*Task prompt*
Make an exact copy of all the records, one that contains none of the pictures.

*Data for review*

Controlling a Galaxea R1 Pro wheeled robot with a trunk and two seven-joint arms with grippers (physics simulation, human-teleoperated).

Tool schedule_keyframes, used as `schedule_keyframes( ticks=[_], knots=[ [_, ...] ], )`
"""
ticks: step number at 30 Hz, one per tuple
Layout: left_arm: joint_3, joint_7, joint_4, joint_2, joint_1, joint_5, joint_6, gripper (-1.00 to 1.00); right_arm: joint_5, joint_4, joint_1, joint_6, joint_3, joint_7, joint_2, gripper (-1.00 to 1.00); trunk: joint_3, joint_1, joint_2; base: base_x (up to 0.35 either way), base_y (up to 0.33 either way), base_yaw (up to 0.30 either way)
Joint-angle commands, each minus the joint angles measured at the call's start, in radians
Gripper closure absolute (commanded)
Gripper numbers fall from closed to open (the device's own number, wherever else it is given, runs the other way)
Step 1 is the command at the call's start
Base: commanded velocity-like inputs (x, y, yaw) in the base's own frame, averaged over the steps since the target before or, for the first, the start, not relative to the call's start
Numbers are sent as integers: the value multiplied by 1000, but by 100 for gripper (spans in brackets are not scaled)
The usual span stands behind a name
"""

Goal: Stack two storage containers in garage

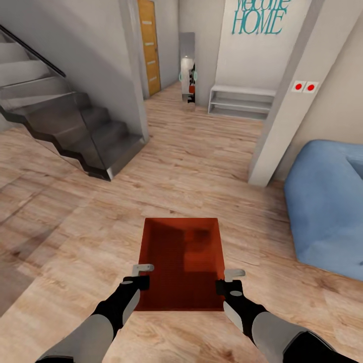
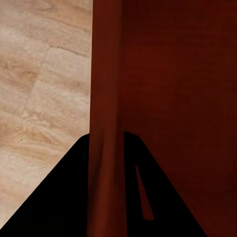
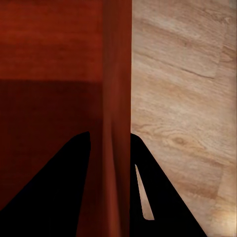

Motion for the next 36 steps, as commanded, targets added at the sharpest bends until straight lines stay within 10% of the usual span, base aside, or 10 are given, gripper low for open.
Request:
schedule_keyframes(
  ticks=[1, 36],
  knots=[
    [9, 4, -62, 11, -1, 5, 6, 100, -14, 41, 0, -1, 25, 0, -1, 100, -1, 1, -1, 322, 0, 0],
    [9, 4, -62, 9, -1, 4, 4, 100, -14, 41, 0, -1, 26, 0, -1, 100, -1, 1, -1, 322, 0, 0]
  ],
)
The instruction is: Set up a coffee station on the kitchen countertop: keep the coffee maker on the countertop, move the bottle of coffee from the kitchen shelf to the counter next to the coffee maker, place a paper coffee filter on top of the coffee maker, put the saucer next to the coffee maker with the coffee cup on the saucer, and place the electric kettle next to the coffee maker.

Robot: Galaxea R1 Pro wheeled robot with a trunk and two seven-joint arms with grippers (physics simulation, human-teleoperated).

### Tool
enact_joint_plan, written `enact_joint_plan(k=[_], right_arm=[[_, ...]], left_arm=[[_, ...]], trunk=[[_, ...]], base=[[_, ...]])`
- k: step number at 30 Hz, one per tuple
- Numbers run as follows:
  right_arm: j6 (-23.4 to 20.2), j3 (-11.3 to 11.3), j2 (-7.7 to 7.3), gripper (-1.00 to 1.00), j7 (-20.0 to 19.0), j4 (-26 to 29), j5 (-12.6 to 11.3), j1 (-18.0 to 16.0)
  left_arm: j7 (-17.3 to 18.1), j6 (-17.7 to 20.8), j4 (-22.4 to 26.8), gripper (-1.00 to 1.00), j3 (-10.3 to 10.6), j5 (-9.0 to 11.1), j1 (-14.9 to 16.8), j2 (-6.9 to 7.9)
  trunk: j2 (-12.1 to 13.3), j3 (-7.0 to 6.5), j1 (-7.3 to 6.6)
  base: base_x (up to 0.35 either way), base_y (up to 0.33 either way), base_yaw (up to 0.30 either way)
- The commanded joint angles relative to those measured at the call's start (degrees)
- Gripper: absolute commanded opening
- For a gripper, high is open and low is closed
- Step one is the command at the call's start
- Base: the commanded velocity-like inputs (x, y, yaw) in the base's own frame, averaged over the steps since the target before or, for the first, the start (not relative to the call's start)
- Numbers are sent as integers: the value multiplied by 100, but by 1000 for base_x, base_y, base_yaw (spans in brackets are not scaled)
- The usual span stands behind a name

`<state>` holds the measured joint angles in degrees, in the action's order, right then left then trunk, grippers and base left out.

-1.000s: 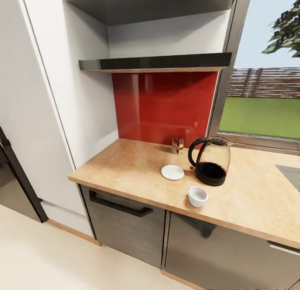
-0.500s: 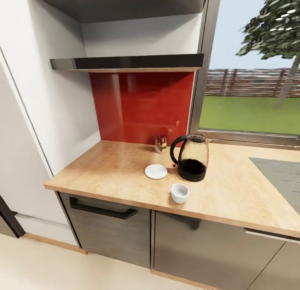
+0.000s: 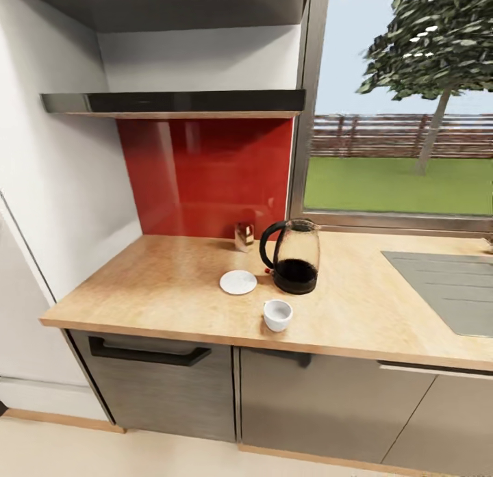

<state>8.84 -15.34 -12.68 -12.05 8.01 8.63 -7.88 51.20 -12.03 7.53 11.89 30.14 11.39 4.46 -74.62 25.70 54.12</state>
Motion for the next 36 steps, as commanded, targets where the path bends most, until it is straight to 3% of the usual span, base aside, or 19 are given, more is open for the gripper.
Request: enact_joint_plan(k=[1, 27, 36], right_arm=[[22, 14, -3, 100, -8, -2, 60, -3], [22, 14, -4, 100, -8, -2, 60, -3], [22, 14, -4, 100, -8, -2, 60, -3]], left_arm=[[4, -36, -2, 100, 49, 36, 3, 3], [4, -36, -3, 100, 46, 36, 3, 3], [4, -35, -2, 100, 45, 36, 3, 3]], trunk=[[-4, 6, 0], [-4, 6, 0], [-4, 6, 0]], base=[[0, 260, -40], [0, 304, -6], [0, 147, -182]])
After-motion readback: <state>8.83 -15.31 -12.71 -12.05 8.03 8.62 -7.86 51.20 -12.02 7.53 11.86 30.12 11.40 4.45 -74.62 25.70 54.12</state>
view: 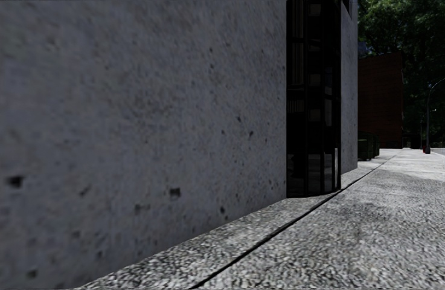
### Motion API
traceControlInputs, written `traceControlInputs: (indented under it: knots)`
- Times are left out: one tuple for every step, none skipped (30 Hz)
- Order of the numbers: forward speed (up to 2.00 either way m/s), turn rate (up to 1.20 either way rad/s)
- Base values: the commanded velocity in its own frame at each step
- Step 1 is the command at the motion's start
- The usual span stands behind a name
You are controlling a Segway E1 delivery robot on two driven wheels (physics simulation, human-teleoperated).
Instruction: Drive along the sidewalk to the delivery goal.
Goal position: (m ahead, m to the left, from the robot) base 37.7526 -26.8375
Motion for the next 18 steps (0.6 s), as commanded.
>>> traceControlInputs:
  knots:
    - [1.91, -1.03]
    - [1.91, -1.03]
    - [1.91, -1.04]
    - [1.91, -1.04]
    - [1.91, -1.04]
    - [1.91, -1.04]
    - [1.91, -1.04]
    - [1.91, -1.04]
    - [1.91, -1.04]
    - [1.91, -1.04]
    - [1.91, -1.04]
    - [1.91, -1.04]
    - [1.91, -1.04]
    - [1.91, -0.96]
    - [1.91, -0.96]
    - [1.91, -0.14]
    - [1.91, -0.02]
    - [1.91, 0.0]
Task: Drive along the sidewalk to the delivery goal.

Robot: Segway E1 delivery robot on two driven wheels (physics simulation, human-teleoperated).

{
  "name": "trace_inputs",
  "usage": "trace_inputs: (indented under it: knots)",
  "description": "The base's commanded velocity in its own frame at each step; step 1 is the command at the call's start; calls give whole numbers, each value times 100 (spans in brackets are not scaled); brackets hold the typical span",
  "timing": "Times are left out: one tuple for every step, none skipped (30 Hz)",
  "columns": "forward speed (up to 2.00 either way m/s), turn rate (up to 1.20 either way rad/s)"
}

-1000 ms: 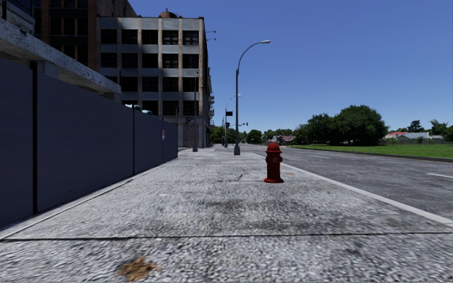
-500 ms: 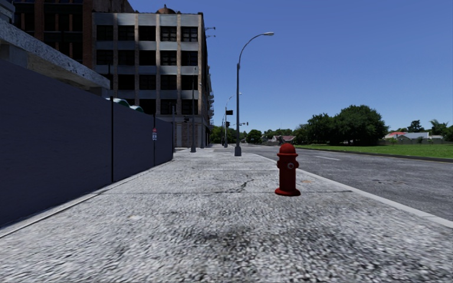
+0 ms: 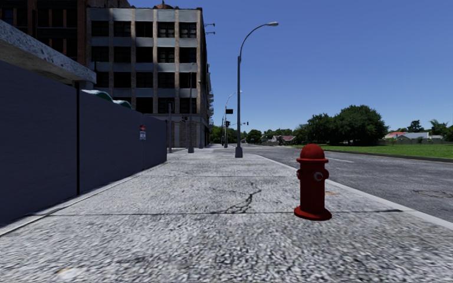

*Written answer*
Controlling a Galaxea R1 Pro wheeled robot with a trunk and two seven-joint arms with grippers (physics simulation, human-teleoperated).

Tool schedule_keyframes, used as `schedule_keyframes( ticks=[_], knots=[ [_, ...] ], )`
"""
ticks: step number at 30 Hz, one per tuple
Layout: left_arm: joint_3, joint_7, joint_4, joint_2, joint_1, joint_5, joint_6, gripper (-1.00 to 1.00); right_arm: joint_5, joint_4, joint_1, joint_6, joint_3, joint_7, joint_2, gripper (-1.00 to 1.00); trunk: joint_3, joint_1, joint_2; base: base_x (up to 0.35 either way), base_y (up to 0.33 either way), base_yaw (up to 0.30 either way)
Joint-angle commands, each minus the joint angles measured at the call's start, in radians
Gripper closure absolute (commanded)
Gripper numbers fall from closed to open (the device's own number, wherever else it is given, runs the other way)
Step 1 is the command at the call's start
Base: commanded velocity-like inputs (x, y, yaw) in the base's own frame, averaged over the steps since the target before or, for the first, the start, not relative to the call's start
Numbers are sent as integers: the value multiplied by 1000, but by 100 for gripper (spans in brackets are not scaled)
The usual span stands behind a name
"""

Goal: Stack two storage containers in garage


Motion for the next 36 steps, as commanded, targets added at the sharpest bends until straight lines stay within 10% of the usual span, base aside, or 10 are given, gripper low for open.
Request:
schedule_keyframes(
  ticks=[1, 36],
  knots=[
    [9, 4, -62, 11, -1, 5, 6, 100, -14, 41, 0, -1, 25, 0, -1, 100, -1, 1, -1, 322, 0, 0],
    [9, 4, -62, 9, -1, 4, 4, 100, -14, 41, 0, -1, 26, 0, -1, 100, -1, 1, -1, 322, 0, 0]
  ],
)
The instruction is: Set up a coffee station on the kitchen countertop: keep the coffee maker on the countertop, move the bottle of coffee from the kitchen shelf to the counter next to the coffee maker, place a paper coffee filter on top of the coffee maker, put the saucer next to the coffee maker with the coffee cup on the saucer, and place the electric kettle next to the coffee maker.

Robot: Galaxea R1 Pro wheeled robot with a trunk and two seven-joint arms with grippers (physics simulation, human-teleoperated).

### Tool
enact_joint_plan, written `enact_joint_plan(k=[_], right_arm=[[_, ...]], left_arm=[[_, ...]], trunk=[[_, ...]], base=[[_, ...]])`
- k: step number at 30 Hz, one per tuple
- Numbers run as follows:
  right_arm: j6 (-23.4 to 20.2), j3 (-11.3 to 11.3), j2 (-7.7 to 7.3), gripper (-1.00 to 1.00), j7 (-20.0 to 19.0), j4 (-26 to 29), j5 (-12.6 to 11.3), j1 (-18.0 to 16.0)
  left_arm: j7 (-17.3 to 18.1), j6 (-17.7 to 20.8), j4 (-22.4 to 26.8), gripper (-1.00 to 1.00), j3 (-10.3 to 10.6), j5 (-9.0 to 11.1), j1 (-14.9 to 16.8), j2 (-6.9 to 7.9)
  trunk: j2 (-12.1 to 13.3), j3 (-7.0 to 6.5), j1 (-7.3 to 6.6)
  base: base_x (up to 0.35 either way), base_y (up to 0.33 either way), base_yaw (up to 0.30 either way)
- The commanded joint angles relative to those measured at the call's start (degrees)
- Gripper: absolute commanded opening
- For a gripper, high is open and low is closed
- Step one is the command at the call's start
- Base: the commanded velocity-like inputs (x, y, yaw) in the base's own frame, averaged over the steps since the target before or, for the first, the start (not relative to the call's start)
- Numbers are sent as integers: the value multiplied by 100, but by 1000 for base_x, base_y, base_yaw (spans in brackets are not scaled)
- The usual span stands behind a name

`<state>` holds the measured joint angles in degrees, in the action's order, right then left then trunk, grippers and base left out.

-1.000s: 
-0.500s: 
+0.000s: 

<state>8.84 -15.34 -12.68 -12.05 8.01 8.63 -7.88 51.20 -12.03 7.53 11.89 30.14 11.39 4.46 -74.62 25.70 54.12</state>
Motion for the next 36 steps, as commanded, targets where the path bends most, until it is straight to 3% of the usual span, base aside, or 19 are given, more is open for the gripper.
Request: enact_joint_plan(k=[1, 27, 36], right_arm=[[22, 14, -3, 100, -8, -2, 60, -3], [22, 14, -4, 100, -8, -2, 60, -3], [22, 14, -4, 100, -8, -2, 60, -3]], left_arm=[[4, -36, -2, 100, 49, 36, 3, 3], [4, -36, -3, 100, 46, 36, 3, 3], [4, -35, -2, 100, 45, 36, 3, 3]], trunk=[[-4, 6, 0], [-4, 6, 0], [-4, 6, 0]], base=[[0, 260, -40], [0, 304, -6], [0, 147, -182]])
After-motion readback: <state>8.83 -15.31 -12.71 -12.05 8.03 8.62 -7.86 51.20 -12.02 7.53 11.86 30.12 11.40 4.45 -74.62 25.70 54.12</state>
view: 
### Motion API
traceControlInputs, written `traceControlInputs: (indented under it: knots)`
- Times are left out: one tuple for every step, none skipped (30 Hz)
- Order of the numbers: forward speed (up to 2.00 either way m/s), turn rate (up to 1.20 either way rad/s)
- Base values: the commanded velocity in its own frame at each step
- Step 1 is the command at the motion's start
- The usual span stands behind a name
You are controlling a Segway E1 delivery robot on two driven wheels (physics simulation, human-teleoperated).
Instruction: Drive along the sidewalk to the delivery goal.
Goal position: (m ahead, m to the left, from the robot) base 37.7526 -26.8375
Motion for the next 18 steps (0.6 s), as commanded.
>>> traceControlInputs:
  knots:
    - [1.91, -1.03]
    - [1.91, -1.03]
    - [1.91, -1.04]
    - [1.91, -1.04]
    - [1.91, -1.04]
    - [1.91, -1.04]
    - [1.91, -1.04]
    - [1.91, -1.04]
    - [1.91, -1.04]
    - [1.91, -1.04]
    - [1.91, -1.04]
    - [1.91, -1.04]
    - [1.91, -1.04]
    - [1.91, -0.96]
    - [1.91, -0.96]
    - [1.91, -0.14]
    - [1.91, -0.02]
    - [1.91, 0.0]
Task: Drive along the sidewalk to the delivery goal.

Robot: Segway E1 delivery robot on two driven wheels (physics simulation, human-teleoperated).

{
  "name": "trace_inputs",
  "usage": "trace_inputs: (indented under it: knots)",
  "description": "The base's commanded velocity in its own frame at each step; step 1 is the command at the call's start; calls give whole numbers, each value times 100 (spans in brackets are not scaled); brackets hold the typical span",
  "timing": "Times are left out: one tuple for every step, none skipped (30 Hz)",
  "columns": "forward speed (up to 2.00 either way m/s), turn rate (up to 1.20 either way rad/s)"
}

-1000 ms: 
-500 ms: 
+0 ms: 

Nothing else is left to add to this answer.